-- What this task involves --
Only reproduce the lines from the line containing "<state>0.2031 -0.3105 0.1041" onward, exactly, through the final line of the data below.

-- Material provided --

────────────────────────────────────────

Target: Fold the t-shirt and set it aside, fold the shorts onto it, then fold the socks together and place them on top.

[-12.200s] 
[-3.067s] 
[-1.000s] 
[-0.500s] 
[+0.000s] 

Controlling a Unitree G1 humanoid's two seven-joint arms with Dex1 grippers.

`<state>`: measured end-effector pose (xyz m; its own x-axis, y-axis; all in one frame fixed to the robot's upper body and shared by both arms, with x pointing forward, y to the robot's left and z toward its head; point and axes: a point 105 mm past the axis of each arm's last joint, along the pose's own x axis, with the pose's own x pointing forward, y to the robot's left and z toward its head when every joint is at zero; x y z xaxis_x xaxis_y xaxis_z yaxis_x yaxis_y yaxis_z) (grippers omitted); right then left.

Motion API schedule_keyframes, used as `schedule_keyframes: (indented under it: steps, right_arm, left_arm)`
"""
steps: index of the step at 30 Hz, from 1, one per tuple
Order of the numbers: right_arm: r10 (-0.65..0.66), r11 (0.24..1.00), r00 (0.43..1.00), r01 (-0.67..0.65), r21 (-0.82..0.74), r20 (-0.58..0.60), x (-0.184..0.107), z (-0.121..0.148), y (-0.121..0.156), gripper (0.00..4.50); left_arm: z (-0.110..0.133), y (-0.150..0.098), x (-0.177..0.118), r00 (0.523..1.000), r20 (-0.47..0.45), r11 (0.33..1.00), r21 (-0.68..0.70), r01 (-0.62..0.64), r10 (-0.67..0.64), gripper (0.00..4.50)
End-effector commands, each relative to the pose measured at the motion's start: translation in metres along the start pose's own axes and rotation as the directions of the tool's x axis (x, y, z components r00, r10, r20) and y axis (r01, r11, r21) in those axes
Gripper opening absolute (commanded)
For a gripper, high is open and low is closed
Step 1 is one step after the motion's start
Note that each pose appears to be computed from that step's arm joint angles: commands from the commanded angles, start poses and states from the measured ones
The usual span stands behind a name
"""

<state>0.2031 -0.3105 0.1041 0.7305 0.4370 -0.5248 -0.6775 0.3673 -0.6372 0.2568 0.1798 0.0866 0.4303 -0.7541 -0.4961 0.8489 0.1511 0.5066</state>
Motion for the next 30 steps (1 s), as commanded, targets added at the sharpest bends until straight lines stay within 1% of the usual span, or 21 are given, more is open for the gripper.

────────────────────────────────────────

-- Answer below --
<state>0.2031 -0.3105 0.1041 0.7305 0.4370 -0.5248 -0.6775 0.3673 -0.6372 0.2568 0.1798 0.0866 0.4303 -0.7541 -0.4961 0.8489 0.1511 0.5066</state>
Motion for the next 30 steps (1 s), as commanded, targets added at the sharpest bends until straight lines stay within 1% of the usual span, or 21 are given, more is open for the gripper.

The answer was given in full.